The Effect of Hard Carbon Negative Electrode Materials on Sodium Batteries

Hard carbon is carbon that will not graphitise after high-temperature treatment, and its internal crystal arrangement is disordered and the layer spacing is large, which enables the hard carbon anode to store more charge in the same volume, and improves the energy density and endurance of sodium-ion batteries. The expansion and contraction of the hard carbon anode is more uniform during the discharge process, which increases its cycling stability, charging and discharging performance, and prolongs the cycling service life of the sodium ion battery.

With the rapid expansion of power generation from renewable energy sources such as solar and wind, research on new materials for energy storage batteries is also deepening. At the 15th China International Battery Technology Exhibition in Shenzhen, a company released a new generation of hard carbon anode materials for sodium-ion batteries, whose first-time charging and discharging efficiency can reach 90 per cent.

China is rich in sodium resources, sodium-ion battery is considered to be the most suitable for large-scale energy storage of new batteries, and is expected to alleviate the shortage of lithium resources and uneven distribution of the development of energy storage and other constraints. Compared with other anode materials for sodium-ion batteries, what are the advantages of hard carbon materials? China's hard carbon materials industry development status? How far away from the large-scale application, there is still a long way to go? With these questions, Science and Technology Daily reporter interviewed the relevant experts.

Hard carbon is the anode material of choice for sodium-ion batteries

Sodium-ion battery is mainly composed of positive electrode, negative electrode, electrolyte, battery separator, etc. Its working principle is similar to that of lithium-ion battery. As the main body of sodium storage in the battery, the anode material of sodium-ion battery realises the embedding or dislodging of sodium ions in the process of charging and discharging, so the capacity of the battery is positively correlated with the anode's ability of storing sodium ions, and the selection of anode material has a decisive role in the development of sodium-ion battery.

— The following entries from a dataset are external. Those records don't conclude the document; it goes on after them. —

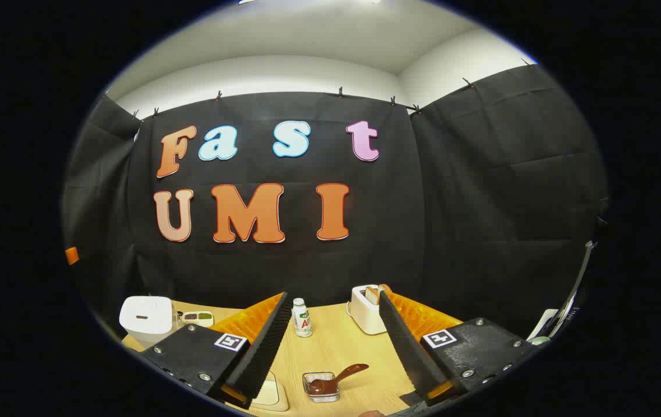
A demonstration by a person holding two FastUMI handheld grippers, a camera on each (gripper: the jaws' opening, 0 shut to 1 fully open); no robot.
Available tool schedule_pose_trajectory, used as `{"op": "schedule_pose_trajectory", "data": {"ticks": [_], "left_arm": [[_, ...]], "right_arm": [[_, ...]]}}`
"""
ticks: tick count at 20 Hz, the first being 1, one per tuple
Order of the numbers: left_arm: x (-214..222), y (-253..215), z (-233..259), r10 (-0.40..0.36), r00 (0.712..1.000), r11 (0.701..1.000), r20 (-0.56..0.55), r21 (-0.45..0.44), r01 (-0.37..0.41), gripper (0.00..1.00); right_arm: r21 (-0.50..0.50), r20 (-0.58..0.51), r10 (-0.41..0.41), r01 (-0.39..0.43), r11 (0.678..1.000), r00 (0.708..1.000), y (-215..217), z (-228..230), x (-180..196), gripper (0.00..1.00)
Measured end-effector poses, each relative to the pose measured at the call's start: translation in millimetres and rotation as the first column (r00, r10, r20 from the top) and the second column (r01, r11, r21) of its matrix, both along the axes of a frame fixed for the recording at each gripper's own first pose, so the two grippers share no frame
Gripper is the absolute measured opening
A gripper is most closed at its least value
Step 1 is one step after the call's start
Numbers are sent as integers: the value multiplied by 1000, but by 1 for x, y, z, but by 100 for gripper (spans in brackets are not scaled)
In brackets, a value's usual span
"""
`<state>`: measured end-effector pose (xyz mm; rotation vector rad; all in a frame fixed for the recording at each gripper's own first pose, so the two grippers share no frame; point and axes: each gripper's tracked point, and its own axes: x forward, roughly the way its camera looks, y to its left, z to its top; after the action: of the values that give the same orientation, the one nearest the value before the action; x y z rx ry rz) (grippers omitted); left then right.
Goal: Close the left gripper, press the button to open the rice cooker; take a wooden spoon from the chopstick holder with the right hand, scoop a spoonful of rice and pour it into the rice cooker, then put the wooden spoon back into the chopstick holder.
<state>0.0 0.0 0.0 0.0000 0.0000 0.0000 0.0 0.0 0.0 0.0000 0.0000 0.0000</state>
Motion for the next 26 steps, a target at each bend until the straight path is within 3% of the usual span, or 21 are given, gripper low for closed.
{"op": "schedule_pose_trajectory", "data": {"ticks": [20,24,26], "left_arm": [[0,13,-1,5,1000,1000,-17,0,-5,100],[-4,16,2,4,1000,1000,-12,18,-4,67],[-4,14,3,-8,1000,1000,-10,20,8,59]], "right_arm": [[-26,-1,7,-7,1000,1000,7,-2,-1,95],[-26,1,-9,9,1000,1000,4,-2,0,95],[-23,0,-4,4,1000,1000,6,-3,-2,95]]}}
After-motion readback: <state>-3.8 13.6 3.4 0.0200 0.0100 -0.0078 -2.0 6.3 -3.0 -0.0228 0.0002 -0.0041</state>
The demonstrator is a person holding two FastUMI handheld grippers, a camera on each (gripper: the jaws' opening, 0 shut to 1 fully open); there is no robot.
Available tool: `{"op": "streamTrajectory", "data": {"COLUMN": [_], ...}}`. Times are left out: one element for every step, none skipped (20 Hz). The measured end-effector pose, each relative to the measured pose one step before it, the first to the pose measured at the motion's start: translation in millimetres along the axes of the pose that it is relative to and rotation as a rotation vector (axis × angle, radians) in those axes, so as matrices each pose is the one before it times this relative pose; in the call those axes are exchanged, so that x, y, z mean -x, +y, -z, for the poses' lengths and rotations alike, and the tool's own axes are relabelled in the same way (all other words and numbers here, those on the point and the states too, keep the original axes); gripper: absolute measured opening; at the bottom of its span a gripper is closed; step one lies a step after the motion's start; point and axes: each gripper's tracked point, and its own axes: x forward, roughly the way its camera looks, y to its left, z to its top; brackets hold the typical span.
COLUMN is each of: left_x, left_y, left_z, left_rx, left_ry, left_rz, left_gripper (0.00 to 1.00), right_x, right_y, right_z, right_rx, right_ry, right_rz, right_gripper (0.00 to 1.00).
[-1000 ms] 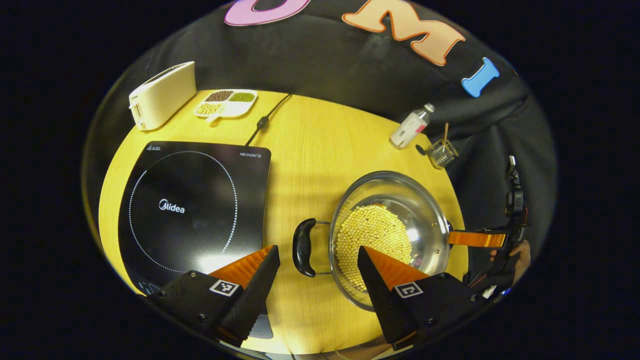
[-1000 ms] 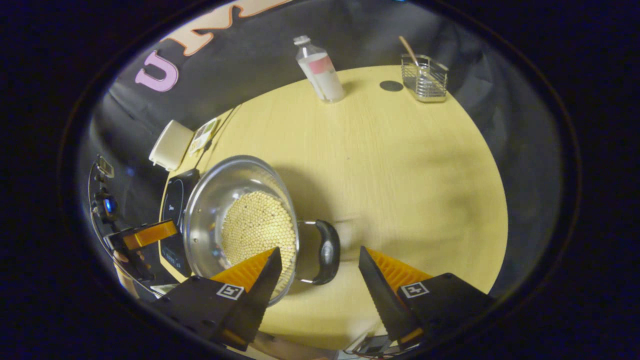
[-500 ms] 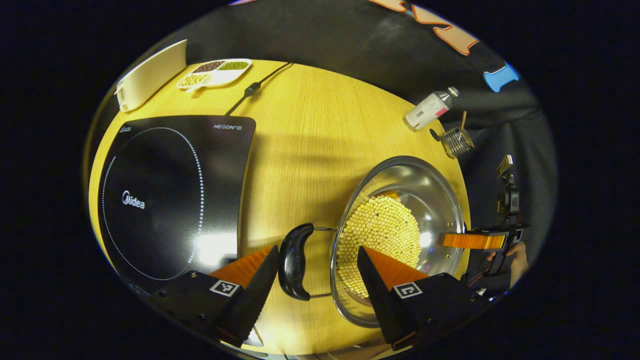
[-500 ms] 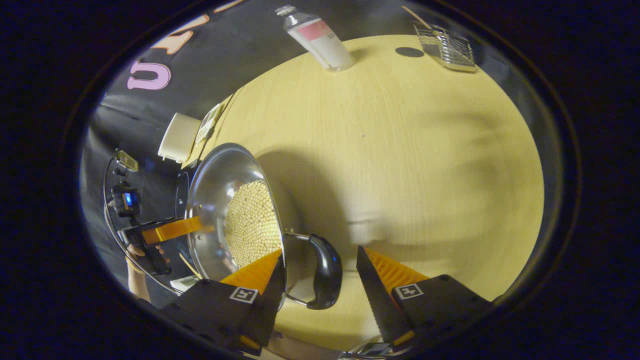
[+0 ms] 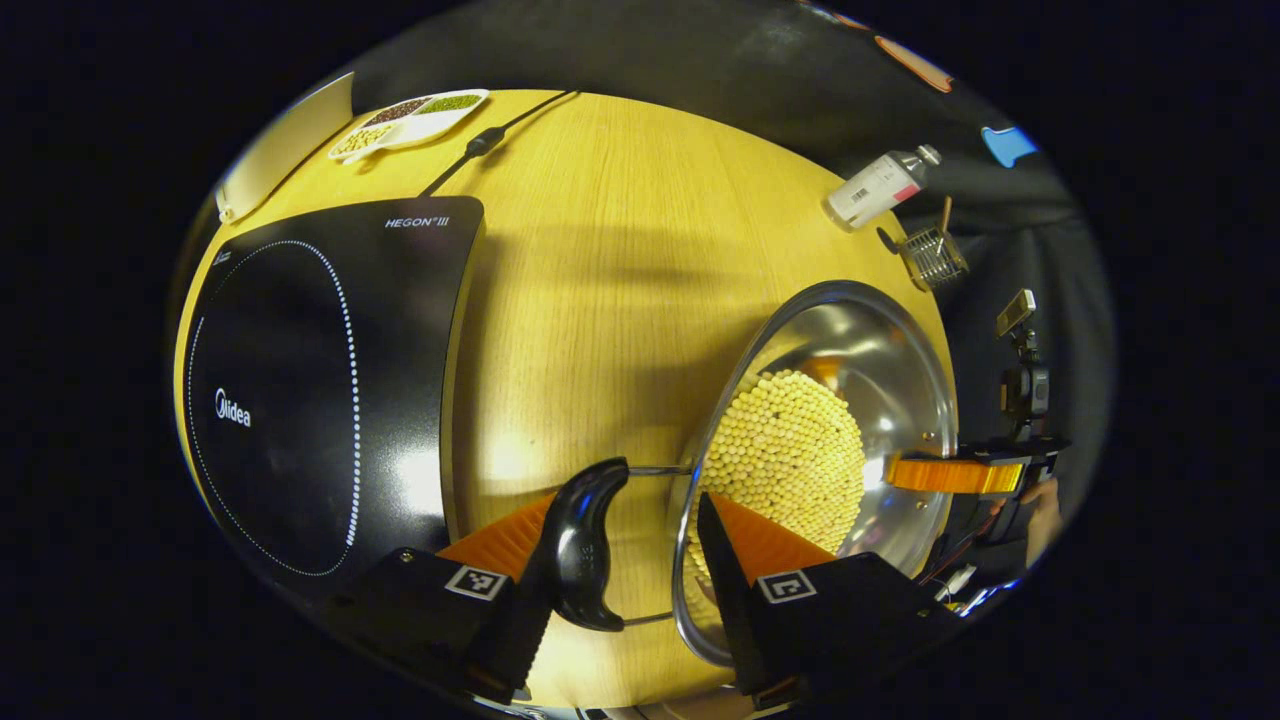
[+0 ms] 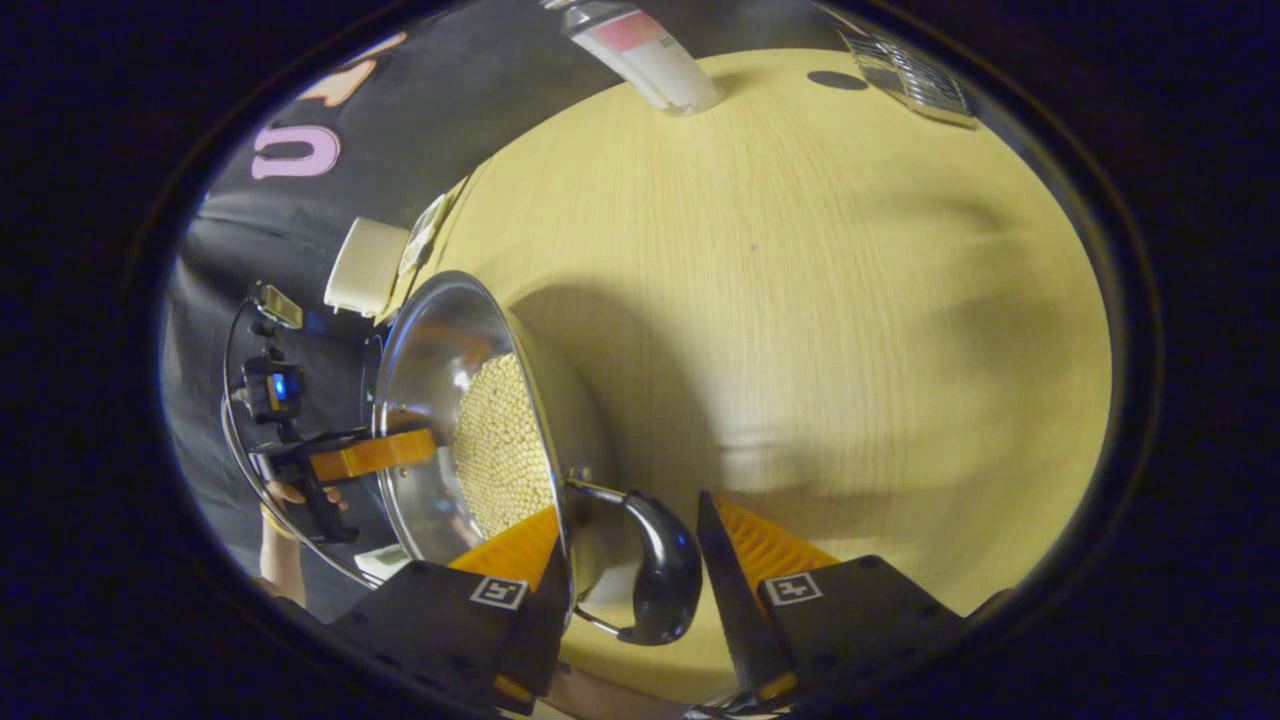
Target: First push the handle of the pot to place it horizontally, then grasp the pot with both hands and set it on the induction cooktop.
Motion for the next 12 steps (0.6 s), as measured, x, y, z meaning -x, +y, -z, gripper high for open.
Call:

Zhou Xiangyang, professor of Central South University, said that from the classification of anode materials for sodium-ion batteries, they can be roughly divided into five categories. First, carbon-based anode materials, mainly including graphite, amorphous carbon, nanocarbon, etc., of which amorphous carbon is the most likely to take the lead in industrialisation; second, alloy-based anode materials, with high theoretical capacity, but serious volume expansion after the electron embedded sodium, and poor cycling performance; third, metal oxides and sulphides-based anode materials, with high theoretical capacity, but poor electrical conductivity; fourth, embedded titanium-based anode materials, with small volume change but low capacity; fifth, organic-based anode materials, with low cost, but poor electrical conductivity and easy to dissolve in the electrolyte. Fifth, organic anode materials, low cost, but poor conductivity and easy to dissolve in the electrolyte.

Carbon-based anode materials have excellent electrical conductivity, as well as flexible preparation methods, low cost, and environmental friendliness, which make them the primary choice of anode materials for sodium-ion batteries. Among them, hard carbon and soft carbon materials in amorphous carbon are considered as potential anode materials for sodium-ion batteries. Soft carbon refers to the carbon that can be graphitised after high-temperature treatment, which is usually obtained by processing and manufacturing low-cost anthracite coal as precursor, but it has low specific capacity for sodium storage, slower charging speed, and poor low-temperature performance.

Hard carbon is carbon that will not be graphitised after high temperature treatment, and its internal crystal arrangement is disordered and the layer spacing is large, which allows hard carbon anode to store more charge in the same volume, increasing the energy density and range of the battery. Since the pore structure of hard carbon is larger and can hold more sodium ions, the expansion and contraction of the electrode is more uniform during the discharge process, which increases the cycling stability, charging and discharging performance of the hard carbon anode, and prolongs the cycling service life of the sodium ion battery.